This year’s Sourcing, Customs and Logistics Conference, hosted in New Orleans by the American Apparel and Footwear Association, was all about innovation – so go ahead and add “innovate” to your to-do list. But what does that mean, exactly? How do you ensure that a multi-national organization outwits, out-produces, and outsells nimble newcomers to the apparel and footwear marketplace?
Luckily, a fantastic lineup of retailers, wholesalers, shippers, service providers and brands shared their strategies for driving innovation, especially in the areas of product development, sourcing, logistics and trade compliance. Here are our top 5 takeaways:
1. Be a master of supply chain, not retail
Take UNIQLO for example. They have mastered the supply chain, with limited, well-researched SKUs, quick time-to-market, and almost no duties – and have seen double-digit growth. Rick Helfenbein, CEO of AAFA, stressed that the “how” outweighs the “what.” 62% of all logistics cost is transportation, a number that only grows with increasing East Coast demand for Asian goods. Also remember that productivity rates matter more than outright cost – while Bangalore suppliers may be cheaper per item than China’s, for example, they may not match in efficiency and output.
2. Be a sourcing pioneer
Asia isn’t the only place to source goods. Africa is one of the world’s biggest untapped resources. By 2035, the working-age population in the region is expected to be as large as China’s is today – more than 900 million people. While it’s caught the attention of the apparel industry, the continent presents numerous challenges. For example, the area has vast water resources, but lacks the infrastructure to store it. Security in the region also poses a huge threat, as ISIS, Boko Haram, and Somalian pirates add significant risk to many ports.

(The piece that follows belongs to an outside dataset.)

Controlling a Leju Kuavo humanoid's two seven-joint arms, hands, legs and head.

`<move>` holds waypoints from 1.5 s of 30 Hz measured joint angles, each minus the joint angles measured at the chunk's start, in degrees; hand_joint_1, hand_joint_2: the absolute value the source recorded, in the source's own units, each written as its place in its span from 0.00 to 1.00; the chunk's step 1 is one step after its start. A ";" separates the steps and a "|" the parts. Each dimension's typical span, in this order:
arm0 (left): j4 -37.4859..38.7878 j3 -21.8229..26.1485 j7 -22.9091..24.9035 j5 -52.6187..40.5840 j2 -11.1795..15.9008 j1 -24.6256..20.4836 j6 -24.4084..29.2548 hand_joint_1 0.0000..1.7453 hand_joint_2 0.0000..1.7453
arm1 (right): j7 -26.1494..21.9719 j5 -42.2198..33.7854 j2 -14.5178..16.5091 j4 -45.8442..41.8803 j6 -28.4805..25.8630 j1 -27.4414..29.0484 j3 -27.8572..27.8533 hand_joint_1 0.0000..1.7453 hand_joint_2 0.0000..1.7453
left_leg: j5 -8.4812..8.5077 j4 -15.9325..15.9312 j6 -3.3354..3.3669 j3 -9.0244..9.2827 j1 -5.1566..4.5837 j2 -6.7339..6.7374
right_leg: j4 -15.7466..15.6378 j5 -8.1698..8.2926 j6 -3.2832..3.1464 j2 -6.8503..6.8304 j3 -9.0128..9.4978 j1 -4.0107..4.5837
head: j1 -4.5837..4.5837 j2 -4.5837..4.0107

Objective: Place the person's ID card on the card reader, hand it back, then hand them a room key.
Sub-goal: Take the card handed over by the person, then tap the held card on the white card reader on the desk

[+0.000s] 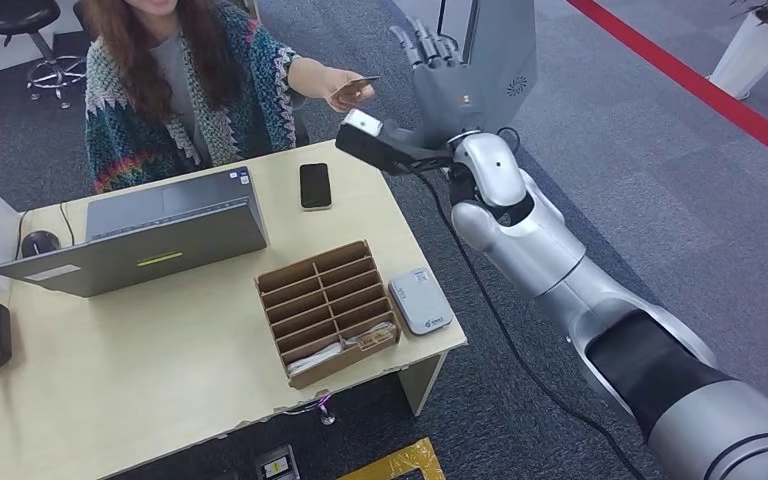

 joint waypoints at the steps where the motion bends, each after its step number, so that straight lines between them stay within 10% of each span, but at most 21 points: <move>1: 0.00 -0.19 0.20 -0.34 0.01 -0.37 -0.16 0.00 0.00 | -0.08 1.01 -0.01 -0.19 1.44 -0.40 1.69 0.00 1.00 | 0.00 0.00 0.00 -0.01 0.00 -0.01 | 0.00 0.00 0.00 0.00 0.00 0.00 | 0.00 0.00; 17: 0.00 -0.64 0.07 -0.40 0.29 -0.73 -0.36 0.00 0.00 | -2.73 -1.92 2.69 4.65 5.56 -4.36 19.12 0.00 1.00 | -0.01 -0.01 -0.01 -0.14 0.00 -0.02 | 0.00 -0.01 0.00 0.00 -0.10 0.00 | -0.01 0.01; 21: 0.00 -0.64 -0.19 -0.27 0.43 -0.46 -0.32 0.00 0.00 | -3.13 -3.09 3.35 6.17 5.45 -5.00 20.50 0.99 1.00 | -0.01 0.00 -0.01 -0.14 0.00 0.00 | 0.00 -0.01 0.00 0.02 -0.12 0.00 | -0.01 -0.01; 45: 0.04 -0.57 -0.84 0.27 0.60 0.26 -0.93 0.00 0.00 | -3.74 -8.25 4.52 9.58 5.10 -6.48 22.00 1.00 1.00 | -0.01 0.00 -0.01 -0.13 0.00 0.02 | -0.01 -0.01 0.00 0.03 -0.15 0.00 | -0.01 0.01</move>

As noted earlier, long lead times from Asia present a challenge for growing East Coast demand for goods, while lead times from East Africa are slimming to about 25 days. However, infrastructure again poses a problem. While many African governments (and China) have invested in building ports, roads, and electrical grids, big companies looking to operate in the region may often have to provide assistance as well as train their own workforce, according to Brian Moore of Maersk Line.

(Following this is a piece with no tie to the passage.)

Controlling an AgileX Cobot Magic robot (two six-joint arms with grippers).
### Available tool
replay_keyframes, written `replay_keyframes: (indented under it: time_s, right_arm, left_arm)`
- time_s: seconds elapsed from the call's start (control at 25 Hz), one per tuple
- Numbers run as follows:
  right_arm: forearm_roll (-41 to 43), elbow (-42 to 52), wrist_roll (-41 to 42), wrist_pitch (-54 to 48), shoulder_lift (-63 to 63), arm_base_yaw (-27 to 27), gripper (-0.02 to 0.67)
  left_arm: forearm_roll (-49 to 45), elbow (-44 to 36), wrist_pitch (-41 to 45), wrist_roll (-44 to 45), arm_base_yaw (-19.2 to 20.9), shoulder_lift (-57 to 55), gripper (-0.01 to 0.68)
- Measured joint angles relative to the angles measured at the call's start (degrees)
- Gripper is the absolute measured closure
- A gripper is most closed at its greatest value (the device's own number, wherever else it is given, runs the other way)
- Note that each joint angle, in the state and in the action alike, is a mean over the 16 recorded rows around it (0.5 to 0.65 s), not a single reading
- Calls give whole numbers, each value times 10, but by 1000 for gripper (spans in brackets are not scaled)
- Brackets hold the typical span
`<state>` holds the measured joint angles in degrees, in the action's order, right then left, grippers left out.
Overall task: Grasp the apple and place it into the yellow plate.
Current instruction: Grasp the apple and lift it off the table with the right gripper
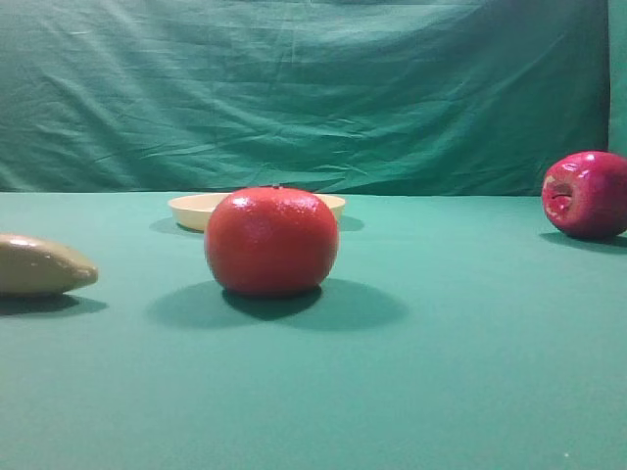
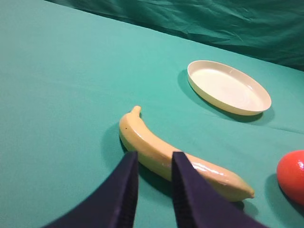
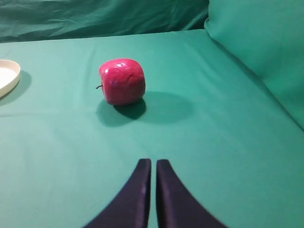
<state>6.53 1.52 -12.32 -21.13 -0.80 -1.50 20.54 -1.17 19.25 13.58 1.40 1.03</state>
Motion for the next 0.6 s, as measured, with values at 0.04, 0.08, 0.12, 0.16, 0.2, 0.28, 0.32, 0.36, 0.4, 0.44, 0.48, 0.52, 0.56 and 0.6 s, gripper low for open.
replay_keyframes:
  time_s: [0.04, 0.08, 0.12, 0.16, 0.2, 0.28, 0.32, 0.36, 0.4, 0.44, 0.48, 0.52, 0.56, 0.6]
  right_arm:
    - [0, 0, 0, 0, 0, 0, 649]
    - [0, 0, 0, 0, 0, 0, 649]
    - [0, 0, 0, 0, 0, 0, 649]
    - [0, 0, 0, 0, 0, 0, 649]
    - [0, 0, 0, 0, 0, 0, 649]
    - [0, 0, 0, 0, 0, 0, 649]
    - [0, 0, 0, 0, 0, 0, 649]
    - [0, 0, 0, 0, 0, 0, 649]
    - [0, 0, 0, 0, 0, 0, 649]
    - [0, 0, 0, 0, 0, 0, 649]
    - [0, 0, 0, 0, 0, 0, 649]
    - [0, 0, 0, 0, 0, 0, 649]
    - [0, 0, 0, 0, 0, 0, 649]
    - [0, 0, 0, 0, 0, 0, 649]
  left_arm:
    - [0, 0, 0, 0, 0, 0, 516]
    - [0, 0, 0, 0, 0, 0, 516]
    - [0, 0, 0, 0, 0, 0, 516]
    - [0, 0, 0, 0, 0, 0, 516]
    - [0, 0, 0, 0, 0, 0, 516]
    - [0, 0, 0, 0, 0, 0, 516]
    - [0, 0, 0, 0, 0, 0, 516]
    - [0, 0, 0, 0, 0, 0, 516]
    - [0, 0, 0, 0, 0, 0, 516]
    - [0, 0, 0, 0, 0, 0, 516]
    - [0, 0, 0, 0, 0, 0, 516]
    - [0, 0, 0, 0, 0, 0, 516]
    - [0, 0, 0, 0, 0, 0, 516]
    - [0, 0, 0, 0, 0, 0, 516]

The African Growth and Opportunity Act (AGOA) has enhanced market access to the US for many sub-Saharan African countries, and should help develop this growing region. However, keep in mind that not all African countries are members of AGOA, nor do all AGOA members qualify for extra duty-free perks like third-country fabrics or apparel.
Maristella Iacobello, Vice President Customs Compliance & Government Relations at PVH Corp, made a great point about taking on the risks associated with sourcing in Africa: you can either be a pioneer or a prospector in Africa. The risks – and rewards – go to the pioneers.
3. Collaborate with production from the beginning
Companies usually design a product, then hand off the specs to production once everything is finalized. That’s not the best way to approach the design-production relationship, according to Mala Brindisi, Executive Vice President of Supply Chain at Spanx. Instead, the design teams needs to collaborate with factories and other production partners from the very beginning to innovate with what’s possible. You can avoid certain mishaps this way – what if you accidentally call for an activewear item to be made with dry-clean only fabric? – but you can also design some fantastic products from the ground up.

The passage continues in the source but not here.